What the task requires - Only the lines from the one with "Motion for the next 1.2" to the end of the data below should be given again, exactly as written.

Data for review -
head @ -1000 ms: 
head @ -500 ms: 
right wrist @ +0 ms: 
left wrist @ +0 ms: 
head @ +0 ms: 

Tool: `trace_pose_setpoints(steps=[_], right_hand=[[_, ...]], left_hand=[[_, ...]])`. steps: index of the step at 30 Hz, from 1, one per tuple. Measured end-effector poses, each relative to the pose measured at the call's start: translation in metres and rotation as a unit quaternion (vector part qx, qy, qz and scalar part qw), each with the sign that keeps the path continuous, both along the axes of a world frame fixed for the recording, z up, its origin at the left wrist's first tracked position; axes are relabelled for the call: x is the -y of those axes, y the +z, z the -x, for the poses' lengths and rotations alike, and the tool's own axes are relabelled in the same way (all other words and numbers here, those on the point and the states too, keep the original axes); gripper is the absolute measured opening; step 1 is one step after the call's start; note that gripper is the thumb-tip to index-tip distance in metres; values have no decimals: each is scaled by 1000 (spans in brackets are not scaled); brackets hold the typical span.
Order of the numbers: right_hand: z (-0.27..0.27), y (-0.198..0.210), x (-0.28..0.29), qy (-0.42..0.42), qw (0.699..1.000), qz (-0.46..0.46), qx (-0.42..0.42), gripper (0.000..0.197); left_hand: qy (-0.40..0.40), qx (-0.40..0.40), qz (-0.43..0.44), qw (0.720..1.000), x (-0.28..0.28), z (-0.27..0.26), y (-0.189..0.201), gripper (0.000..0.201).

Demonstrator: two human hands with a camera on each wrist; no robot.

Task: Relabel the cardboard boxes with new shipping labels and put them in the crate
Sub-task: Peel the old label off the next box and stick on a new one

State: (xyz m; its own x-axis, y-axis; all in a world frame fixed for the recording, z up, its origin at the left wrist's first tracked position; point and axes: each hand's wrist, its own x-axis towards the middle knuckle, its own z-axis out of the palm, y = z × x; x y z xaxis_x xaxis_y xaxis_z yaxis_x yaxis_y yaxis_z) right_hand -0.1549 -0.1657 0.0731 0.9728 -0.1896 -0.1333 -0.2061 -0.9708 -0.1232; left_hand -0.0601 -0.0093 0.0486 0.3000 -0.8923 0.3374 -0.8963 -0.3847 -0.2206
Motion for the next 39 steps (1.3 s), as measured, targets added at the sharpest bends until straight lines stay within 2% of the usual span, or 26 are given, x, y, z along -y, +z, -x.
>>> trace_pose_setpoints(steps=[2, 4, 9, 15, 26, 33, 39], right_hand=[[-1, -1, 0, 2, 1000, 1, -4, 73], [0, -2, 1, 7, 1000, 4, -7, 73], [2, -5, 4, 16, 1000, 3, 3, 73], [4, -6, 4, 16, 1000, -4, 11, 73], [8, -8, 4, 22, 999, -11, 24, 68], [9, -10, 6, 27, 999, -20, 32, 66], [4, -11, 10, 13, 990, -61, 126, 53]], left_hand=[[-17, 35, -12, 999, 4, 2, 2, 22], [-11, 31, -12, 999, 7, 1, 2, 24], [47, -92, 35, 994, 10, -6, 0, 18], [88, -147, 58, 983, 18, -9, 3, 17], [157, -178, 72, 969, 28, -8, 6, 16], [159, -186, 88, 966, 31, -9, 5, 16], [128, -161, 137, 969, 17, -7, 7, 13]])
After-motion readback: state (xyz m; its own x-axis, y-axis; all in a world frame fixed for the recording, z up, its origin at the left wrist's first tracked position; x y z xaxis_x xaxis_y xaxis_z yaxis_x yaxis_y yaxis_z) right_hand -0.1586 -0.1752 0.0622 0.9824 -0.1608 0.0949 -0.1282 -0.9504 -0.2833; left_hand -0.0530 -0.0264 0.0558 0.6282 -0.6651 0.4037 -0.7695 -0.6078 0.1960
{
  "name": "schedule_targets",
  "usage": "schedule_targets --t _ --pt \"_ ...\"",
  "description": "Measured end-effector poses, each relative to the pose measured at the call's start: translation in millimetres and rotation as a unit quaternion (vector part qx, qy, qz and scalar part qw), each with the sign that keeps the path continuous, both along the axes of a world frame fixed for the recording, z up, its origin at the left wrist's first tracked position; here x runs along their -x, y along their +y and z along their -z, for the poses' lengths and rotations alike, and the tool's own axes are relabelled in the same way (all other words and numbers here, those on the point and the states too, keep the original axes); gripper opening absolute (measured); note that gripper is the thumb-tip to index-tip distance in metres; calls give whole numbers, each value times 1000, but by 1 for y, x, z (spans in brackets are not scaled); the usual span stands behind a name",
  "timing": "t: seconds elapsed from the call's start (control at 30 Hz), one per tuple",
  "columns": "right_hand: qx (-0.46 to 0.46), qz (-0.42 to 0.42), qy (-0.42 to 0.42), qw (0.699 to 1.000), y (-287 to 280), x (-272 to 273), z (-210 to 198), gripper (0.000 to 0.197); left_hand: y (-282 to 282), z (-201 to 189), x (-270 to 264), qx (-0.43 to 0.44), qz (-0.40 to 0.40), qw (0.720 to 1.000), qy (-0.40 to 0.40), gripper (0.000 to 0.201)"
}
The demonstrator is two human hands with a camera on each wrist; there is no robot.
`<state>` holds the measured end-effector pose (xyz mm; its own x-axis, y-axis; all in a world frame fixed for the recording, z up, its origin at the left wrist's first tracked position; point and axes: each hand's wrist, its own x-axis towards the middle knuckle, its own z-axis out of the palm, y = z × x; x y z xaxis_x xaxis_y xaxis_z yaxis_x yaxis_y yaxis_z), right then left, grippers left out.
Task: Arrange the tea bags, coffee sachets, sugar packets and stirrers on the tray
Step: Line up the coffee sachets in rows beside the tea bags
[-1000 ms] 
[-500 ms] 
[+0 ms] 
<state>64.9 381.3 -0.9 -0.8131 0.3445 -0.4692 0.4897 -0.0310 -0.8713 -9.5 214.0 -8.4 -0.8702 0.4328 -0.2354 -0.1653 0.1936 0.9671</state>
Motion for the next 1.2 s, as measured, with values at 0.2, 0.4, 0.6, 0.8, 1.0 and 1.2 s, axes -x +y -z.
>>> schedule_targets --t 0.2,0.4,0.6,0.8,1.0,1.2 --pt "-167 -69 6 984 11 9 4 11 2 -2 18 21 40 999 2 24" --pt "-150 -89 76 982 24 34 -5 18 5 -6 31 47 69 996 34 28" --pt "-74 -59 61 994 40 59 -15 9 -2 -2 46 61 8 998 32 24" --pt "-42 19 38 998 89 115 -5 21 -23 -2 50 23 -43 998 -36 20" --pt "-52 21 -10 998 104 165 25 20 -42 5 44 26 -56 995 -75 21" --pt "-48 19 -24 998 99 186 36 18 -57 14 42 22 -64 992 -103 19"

Solution to the exercise -
Motion for the next 1.2 s, as measured, with values at 0.2, 0.4, 0.6, 0.8, 1.0 and 1.2 s, axes -x +y -z.
>>> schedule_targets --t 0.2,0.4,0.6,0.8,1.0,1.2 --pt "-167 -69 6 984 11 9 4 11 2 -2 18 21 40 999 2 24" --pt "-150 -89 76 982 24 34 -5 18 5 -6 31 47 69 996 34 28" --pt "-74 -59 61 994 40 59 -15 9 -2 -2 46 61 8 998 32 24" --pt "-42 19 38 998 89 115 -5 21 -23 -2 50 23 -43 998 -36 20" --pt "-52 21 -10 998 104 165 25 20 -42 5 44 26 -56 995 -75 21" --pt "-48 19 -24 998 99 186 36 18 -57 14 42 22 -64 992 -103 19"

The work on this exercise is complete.